Note: I understand how min-max works and I understand alpha beta pruning

Even if you can only answer one of my questions below I would be infinitely appreciative

No matter how much I try look at it and research I just cannot understand tranposition tables, specifically why we cannot always use the exact value for the SAME position.

I am referring to the psuedocode here here

I read that we also cannot store a move for the UPPERBOUND. Why would this be the case? We already explored ALL the children for that node so can't we be guaranteed to know the optimal move? Why would we not be able to store the best move?

On the contrary we can store the best move for the LOWERBOUND? The branch was pruned and we weren't able to get the best possible response so why would this be the case?
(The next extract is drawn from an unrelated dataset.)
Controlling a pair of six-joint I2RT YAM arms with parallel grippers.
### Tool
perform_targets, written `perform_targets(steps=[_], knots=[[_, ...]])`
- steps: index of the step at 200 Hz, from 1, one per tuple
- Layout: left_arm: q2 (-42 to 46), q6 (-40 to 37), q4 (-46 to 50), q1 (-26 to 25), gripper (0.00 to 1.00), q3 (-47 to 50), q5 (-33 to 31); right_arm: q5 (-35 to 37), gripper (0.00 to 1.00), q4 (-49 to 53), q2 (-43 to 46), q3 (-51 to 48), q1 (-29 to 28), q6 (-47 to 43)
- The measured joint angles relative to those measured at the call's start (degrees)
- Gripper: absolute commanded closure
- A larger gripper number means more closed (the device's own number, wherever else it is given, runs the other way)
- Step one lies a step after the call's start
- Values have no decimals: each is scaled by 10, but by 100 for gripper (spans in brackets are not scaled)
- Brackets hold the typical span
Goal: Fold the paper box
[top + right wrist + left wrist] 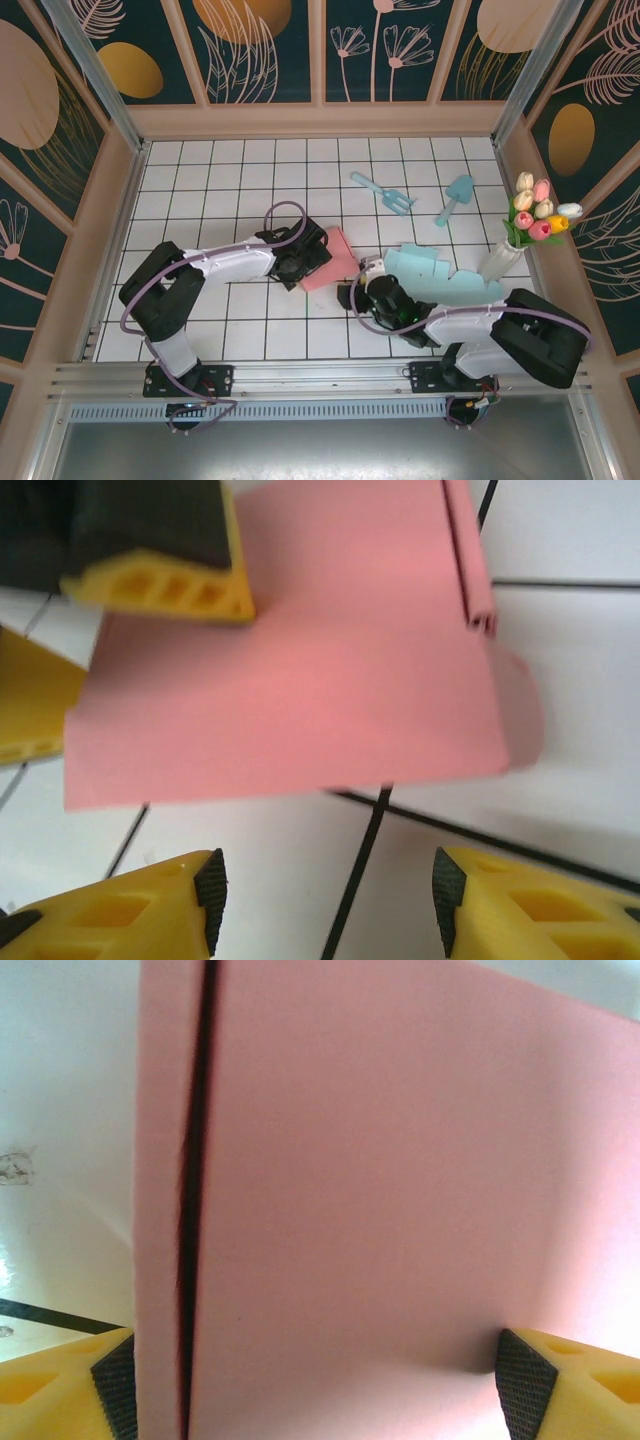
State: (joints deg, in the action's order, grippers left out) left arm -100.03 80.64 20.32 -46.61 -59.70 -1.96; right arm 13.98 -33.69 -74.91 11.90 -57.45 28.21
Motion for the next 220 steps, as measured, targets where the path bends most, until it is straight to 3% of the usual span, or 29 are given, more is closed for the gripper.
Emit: perform_targets(steps=[82,220], knots=[[0,0,0,0,14,0,-1,31,42,-101,-155,57,-29,12],[0,-107,-42,0,15,16,-90,56,41,-106,-130,62,-38,15]])
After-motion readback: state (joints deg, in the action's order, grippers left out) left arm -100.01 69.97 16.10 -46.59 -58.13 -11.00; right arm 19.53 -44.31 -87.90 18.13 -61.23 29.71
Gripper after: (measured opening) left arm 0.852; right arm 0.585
Finally, I understand why we can only use a table at a depth closer to the leaf than the root (since we have more accurate information from a deeper search). What I don't get is for a node that is the SAME as the previously computed (same hash) node why we can't return the value that was found? At least in the case of the UPPERBOUND don't we already have the optimal score we will achieve (since we explored all the child nodes)?

Thanks for any help, this has been frustrating me for so long and I cannot seem to find anything that clarifies these for me online

Answer 1

After hours of thinking about it and a little more research I was finally able to understand so I will put the answer here for anyone who was confused as I was.
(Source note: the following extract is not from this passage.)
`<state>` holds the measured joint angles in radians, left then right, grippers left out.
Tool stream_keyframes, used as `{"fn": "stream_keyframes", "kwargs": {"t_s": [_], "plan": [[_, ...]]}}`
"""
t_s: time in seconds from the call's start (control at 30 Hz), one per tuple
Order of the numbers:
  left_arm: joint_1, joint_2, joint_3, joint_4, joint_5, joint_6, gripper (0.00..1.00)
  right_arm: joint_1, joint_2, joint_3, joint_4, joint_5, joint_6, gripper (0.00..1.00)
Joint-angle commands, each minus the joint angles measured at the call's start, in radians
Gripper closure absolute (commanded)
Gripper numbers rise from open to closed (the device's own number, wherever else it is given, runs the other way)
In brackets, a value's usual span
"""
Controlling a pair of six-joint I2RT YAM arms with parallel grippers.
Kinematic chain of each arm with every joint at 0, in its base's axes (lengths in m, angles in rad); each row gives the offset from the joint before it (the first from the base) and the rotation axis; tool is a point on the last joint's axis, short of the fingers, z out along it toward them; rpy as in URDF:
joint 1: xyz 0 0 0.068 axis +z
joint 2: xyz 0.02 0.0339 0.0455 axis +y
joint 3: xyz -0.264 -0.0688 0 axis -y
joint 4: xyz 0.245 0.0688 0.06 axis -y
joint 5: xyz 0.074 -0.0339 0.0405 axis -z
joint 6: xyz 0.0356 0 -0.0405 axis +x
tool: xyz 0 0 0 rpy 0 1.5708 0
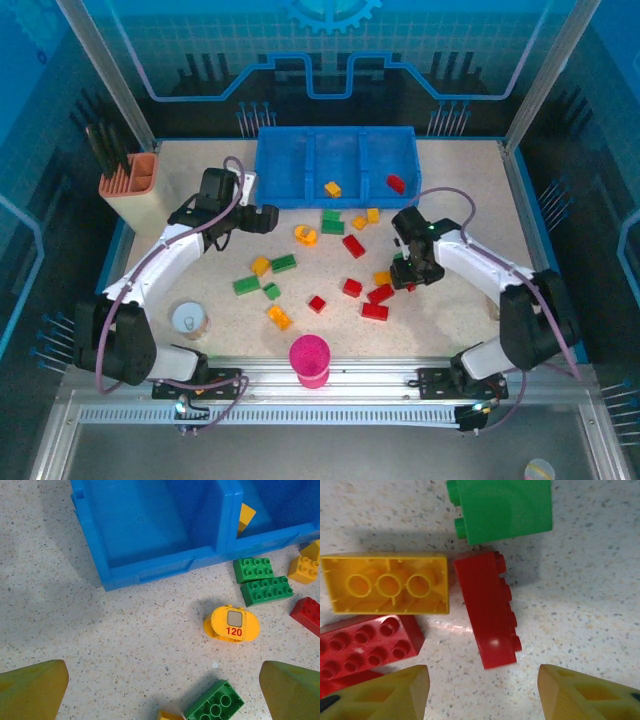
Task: Sort the legos into containers by color
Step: Pick up the lego from the middle-right of the table.
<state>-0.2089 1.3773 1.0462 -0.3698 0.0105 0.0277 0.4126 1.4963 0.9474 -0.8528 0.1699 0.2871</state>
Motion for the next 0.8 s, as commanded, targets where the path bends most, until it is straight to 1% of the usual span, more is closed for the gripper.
{"fn": "stream_keyframes", "kwargs": {"t_s": [0.0,0.1,0.2,0.3,0.4,0.47,0.53,0.67,0.77], "plan": [[-0.007,-0.014,0.026,-0.026,-0.021,0.012,0.01,-0.011,0.071,0.027,0.013,0.031,-0.015,0.4],[-0.01,-0.027,0.021,-0.025,-0.03,0.011,0.01,-0.016,0.117,0.034,0.021,0.04,-0.023,0.41],[-0.012,-0.034,0.014,-0.024,-0.044,0.012,0.01,-0.02,0.145,0.036,0.031,0.032,-0.033,0.46],[-0.012,-0.031,0.015,-0.026,-0.05,0.016,0.01,-0.022,0.173,0.037,0.043,0.027,-0.043,0.55],[-0.012,-0.029,0.018,-0.029,-0.052,0.02,0.01,-0.024,0.196,0.04,0.051,0.022,-0.051,0.67],[-0.012,-0.03,0.018,-0.029,-0.057,0.026,0.01,-0.026,0.192,0.046,0.041,0.022,-0.054,0.73],[-0.012,-0.027,0.02,-0.029,-0.06,0.029,0.01,-0.033,0.16,0.063,0.011,0.022,-0.054,0.78],[-0.012,-0.021,0.021,-0.024,-0.058,0.034,0.01,-0.078,0.04,0.157,-0.05,0.012,-0.052,0.8],[-0.012,-0.014,0.024,-0.026,-0.056,0.037,0.01,-0.12,0.033,0.296,-0.043,0.015,-0.092,0.8]]}}
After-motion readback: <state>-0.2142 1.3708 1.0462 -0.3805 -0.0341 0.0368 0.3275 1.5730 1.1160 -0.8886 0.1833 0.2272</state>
For upperbounds (where we do not improve our alpha value - the best score we can hope to attain) the key observation is that the score returned from EACH of the children is an upper-bound that the opponent can hope to attain. I'll say this a different way. We can be guaranteed the score returned may not be the best score the opponent could respond with (all child nodesare pruned when score <= alpha).

This means

a) We cannot assume this is the best move when returned from an upperbound (it might be the WORST move, the other moves were just pruned and not considered). So we cannot store this move in our transposition table, we would just be hurting any move ordering by using that move.

b)

Similarly, it also means that perhaps the opponent can do BETTER. Consider a situation in chess or any other game where the first variation you already had a very powerful set of moves that could be played which would refute your opponents move (why it was pruned in the first place).
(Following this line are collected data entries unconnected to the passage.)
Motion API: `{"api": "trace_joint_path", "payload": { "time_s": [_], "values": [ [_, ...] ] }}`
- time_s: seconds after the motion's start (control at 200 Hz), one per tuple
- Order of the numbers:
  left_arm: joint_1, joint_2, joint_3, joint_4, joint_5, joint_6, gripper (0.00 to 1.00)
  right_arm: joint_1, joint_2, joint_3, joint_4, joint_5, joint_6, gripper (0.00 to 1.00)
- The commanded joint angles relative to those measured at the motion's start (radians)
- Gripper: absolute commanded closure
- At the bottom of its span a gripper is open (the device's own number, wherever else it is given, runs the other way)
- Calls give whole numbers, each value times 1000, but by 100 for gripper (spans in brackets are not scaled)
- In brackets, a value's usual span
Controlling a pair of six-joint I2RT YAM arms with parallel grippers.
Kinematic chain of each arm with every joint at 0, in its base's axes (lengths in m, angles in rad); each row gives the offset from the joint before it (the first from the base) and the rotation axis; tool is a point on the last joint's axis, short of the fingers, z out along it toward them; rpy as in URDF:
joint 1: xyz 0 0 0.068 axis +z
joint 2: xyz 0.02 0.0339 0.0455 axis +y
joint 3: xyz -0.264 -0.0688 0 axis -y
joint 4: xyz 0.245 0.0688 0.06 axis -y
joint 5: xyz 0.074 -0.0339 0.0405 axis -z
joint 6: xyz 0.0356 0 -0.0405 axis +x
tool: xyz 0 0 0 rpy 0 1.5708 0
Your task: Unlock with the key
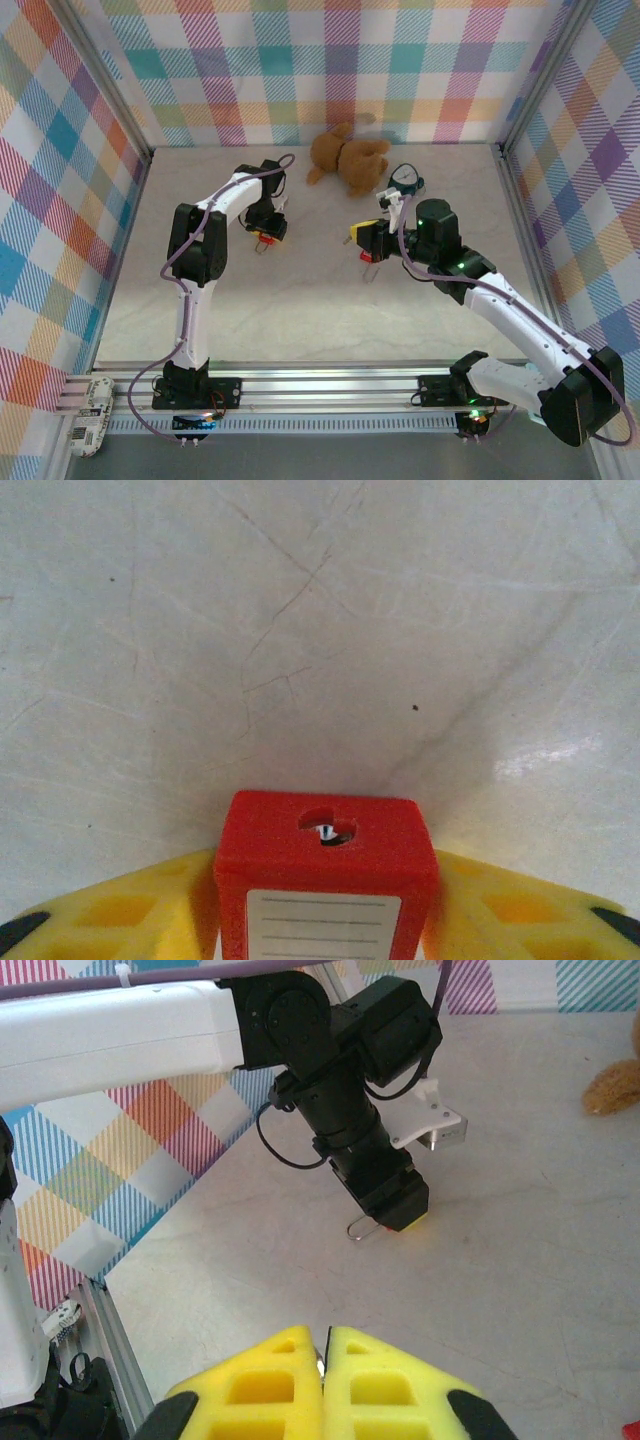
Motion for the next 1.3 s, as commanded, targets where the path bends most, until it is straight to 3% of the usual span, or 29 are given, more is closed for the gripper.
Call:
{"api": "trace_joint_path", "payload": {
  "time_s": [0.0,0.62,0.915,1.295],
  "values": [
    [12,46,-27,-121,16,5,51,-4,4,-4,35,-28,13,97],
    [17,-11,-92,-114,22,-5,47,-1,10,-5,51,-40,26,97],
    [11,25,-96,-117,-42,-29,56,4,-2,-13,43,-29,25,97],
    [-42,-169,-261,63,-20,-86,63,6,-1,-13,27,-13,14,97]
  ]
}}
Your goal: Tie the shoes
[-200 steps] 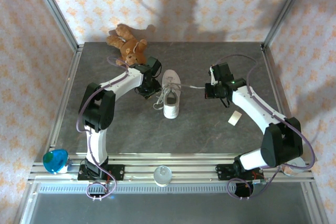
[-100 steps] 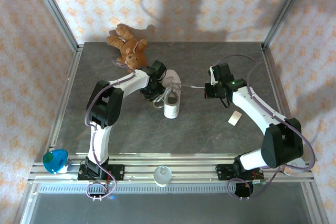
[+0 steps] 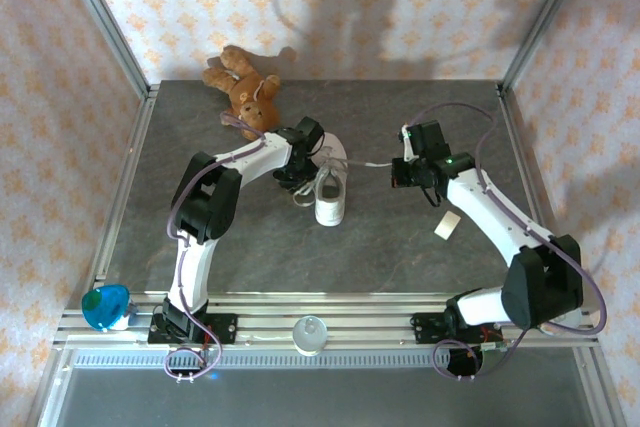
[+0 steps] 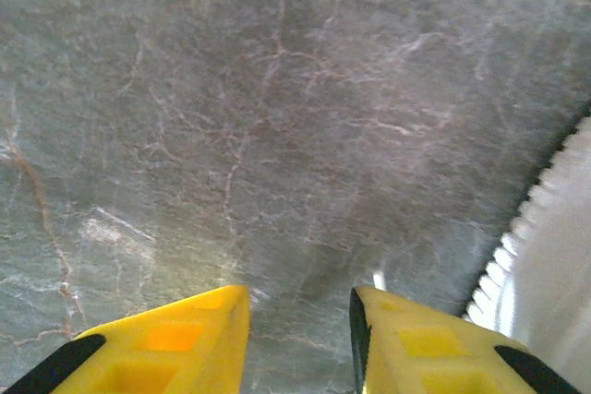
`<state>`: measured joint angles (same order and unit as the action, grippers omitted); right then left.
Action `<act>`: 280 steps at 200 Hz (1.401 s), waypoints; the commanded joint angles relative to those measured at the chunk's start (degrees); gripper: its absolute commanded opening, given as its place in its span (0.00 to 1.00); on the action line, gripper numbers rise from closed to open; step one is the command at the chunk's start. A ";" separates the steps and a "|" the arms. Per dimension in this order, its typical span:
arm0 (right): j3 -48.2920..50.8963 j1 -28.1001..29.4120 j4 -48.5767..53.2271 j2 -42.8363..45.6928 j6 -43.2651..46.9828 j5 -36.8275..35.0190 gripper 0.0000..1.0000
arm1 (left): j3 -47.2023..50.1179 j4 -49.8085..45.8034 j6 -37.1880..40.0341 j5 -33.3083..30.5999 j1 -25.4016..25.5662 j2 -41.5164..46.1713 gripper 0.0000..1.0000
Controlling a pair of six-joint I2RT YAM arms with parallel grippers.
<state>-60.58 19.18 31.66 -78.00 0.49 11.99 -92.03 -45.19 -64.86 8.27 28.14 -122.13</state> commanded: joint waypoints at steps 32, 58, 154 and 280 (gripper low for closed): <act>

Now imagine yet another path to the same position / node. This path you might not have the same opportunity to get a powerful set of moves, that might be semi-good this time. Now our opponents response actually matters (even though it is the same position). So we are forced to analyse this node again but setting the beta value we had previously attained since we know the opponent will do at worst that well.

So in answering my own question the value returned is NOT the optimal value even though all nodes are explored. The child nodes were pruned, but now analysing them matters.

Similar logic can be applied for LOWER BOUND. But this one is much more trivial to see, in my opinion. If we encounter the same node again but we didn't fully explore it last time, then we should explore it again. Computing this node will tell us if we can actually use it to do even better.

This is a lot of detail but this confused me for a very long time so thought I would leave my answer to hopefully save somebody else the confusion. If there is something that is slightly incorrect here feel free to comment it although I am fairly confident. Also feel free to ask me any questions and I will try answer as best I can.